## Task statement
The answer should consist of each line below that contains the word "picture".

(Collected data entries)
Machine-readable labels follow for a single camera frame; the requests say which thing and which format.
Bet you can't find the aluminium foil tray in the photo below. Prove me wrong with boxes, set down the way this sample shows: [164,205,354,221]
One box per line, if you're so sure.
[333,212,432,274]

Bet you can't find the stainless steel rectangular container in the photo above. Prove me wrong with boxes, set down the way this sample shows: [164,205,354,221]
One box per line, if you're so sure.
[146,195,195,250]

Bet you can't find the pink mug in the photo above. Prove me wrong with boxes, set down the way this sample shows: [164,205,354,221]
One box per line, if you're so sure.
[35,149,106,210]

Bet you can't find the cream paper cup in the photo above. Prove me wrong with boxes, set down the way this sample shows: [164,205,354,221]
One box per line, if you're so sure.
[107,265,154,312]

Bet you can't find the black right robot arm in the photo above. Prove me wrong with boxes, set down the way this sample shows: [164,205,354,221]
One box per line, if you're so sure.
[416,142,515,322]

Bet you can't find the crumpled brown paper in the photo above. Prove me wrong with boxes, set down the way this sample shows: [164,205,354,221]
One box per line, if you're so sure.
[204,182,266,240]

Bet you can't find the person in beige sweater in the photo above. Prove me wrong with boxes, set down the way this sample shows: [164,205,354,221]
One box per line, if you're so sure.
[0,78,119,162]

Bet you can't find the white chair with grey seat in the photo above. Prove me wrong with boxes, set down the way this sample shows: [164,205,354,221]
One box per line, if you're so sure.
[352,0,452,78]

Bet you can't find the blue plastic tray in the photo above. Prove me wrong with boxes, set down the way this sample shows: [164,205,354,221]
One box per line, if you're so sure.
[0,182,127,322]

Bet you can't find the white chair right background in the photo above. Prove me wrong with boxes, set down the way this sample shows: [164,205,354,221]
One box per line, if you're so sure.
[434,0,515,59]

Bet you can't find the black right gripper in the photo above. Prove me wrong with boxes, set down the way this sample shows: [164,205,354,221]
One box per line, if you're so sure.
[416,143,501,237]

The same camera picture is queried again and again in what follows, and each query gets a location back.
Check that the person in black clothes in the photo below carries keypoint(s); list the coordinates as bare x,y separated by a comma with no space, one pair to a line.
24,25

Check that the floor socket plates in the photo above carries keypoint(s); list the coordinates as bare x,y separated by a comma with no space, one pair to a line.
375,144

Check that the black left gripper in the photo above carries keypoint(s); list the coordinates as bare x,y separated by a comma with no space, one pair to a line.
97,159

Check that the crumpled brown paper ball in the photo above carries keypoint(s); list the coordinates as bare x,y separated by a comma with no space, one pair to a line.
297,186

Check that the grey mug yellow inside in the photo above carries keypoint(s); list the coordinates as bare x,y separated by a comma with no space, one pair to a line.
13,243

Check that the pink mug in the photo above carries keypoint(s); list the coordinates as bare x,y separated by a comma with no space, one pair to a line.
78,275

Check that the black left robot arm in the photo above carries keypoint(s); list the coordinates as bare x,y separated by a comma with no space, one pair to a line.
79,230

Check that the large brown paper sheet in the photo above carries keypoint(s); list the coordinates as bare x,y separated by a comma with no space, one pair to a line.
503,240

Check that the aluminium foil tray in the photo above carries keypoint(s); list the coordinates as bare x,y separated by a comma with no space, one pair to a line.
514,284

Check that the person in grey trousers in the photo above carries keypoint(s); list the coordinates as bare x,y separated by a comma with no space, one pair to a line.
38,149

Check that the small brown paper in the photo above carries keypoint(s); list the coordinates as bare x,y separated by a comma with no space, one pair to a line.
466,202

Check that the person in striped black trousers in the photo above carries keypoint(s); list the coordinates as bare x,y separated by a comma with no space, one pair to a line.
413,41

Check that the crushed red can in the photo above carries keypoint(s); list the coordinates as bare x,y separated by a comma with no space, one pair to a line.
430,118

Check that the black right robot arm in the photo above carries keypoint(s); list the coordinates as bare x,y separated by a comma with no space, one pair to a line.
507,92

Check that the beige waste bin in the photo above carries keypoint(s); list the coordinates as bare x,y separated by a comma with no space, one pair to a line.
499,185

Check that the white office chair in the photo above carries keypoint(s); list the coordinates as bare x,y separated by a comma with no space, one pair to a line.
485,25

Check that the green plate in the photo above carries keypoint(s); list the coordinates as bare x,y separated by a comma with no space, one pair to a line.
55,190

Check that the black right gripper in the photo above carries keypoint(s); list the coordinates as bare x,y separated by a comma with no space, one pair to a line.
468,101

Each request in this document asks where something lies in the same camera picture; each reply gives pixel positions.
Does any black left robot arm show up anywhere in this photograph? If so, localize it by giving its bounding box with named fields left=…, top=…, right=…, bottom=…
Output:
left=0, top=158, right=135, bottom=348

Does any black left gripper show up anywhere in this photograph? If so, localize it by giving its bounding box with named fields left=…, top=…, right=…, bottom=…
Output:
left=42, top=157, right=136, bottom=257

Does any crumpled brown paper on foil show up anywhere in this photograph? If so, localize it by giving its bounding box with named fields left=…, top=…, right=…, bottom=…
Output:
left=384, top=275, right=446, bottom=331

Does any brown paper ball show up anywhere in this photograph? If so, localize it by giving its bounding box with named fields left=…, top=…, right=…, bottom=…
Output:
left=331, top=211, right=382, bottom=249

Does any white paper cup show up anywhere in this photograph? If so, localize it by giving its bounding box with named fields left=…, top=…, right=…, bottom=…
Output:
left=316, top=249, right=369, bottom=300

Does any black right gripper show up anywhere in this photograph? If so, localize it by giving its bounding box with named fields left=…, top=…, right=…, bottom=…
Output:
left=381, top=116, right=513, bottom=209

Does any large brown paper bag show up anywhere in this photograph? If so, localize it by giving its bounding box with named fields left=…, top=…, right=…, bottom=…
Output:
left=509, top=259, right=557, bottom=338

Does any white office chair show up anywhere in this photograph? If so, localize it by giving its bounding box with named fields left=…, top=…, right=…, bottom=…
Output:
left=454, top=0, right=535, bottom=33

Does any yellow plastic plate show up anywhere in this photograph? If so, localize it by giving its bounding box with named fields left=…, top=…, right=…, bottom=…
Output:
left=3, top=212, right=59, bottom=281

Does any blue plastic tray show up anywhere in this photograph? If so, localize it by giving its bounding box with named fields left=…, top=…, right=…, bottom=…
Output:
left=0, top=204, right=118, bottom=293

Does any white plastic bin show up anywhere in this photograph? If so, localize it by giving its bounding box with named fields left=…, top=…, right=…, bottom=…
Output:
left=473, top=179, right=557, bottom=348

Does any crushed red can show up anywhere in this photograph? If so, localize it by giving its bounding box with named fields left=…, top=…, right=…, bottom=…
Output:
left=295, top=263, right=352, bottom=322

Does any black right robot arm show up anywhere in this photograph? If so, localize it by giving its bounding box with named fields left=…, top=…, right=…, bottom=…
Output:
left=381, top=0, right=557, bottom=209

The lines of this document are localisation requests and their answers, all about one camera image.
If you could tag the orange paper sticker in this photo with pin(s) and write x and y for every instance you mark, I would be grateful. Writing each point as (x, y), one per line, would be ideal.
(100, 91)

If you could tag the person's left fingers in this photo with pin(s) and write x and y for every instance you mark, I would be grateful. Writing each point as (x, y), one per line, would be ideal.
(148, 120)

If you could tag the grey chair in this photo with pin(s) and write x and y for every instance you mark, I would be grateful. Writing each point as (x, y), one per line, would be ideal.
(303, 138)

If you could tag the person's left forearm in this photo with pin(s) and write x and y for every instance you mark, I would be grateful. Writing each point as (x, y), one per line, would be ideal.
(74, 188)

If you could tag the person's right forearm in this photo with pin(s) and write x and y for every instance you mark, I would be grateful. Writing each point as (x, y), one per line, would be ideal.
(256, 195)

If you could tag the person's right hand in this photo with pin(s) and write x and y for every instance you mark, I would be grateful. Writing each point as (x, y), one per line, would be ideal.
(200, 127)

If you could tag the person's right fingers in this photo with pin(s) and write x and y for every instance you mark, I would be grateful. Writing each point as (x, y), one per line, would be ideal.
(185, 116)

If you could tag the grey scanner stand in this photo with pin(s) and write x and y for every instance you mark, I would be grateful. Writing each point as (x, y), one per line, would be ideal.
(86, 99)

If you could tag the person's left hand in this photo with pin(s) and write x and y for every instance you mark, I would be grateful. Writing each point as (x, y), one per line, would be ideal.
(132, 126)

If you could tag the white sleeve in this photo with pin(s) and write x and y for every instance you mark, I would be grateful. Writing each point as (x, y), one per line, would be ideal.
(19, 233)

## Exercise response
The same camera picture is queried again and again in what follows, and each query gets a location back.
Each request in this document asks where something lies in the same camera picture; each reply gives pixel positions.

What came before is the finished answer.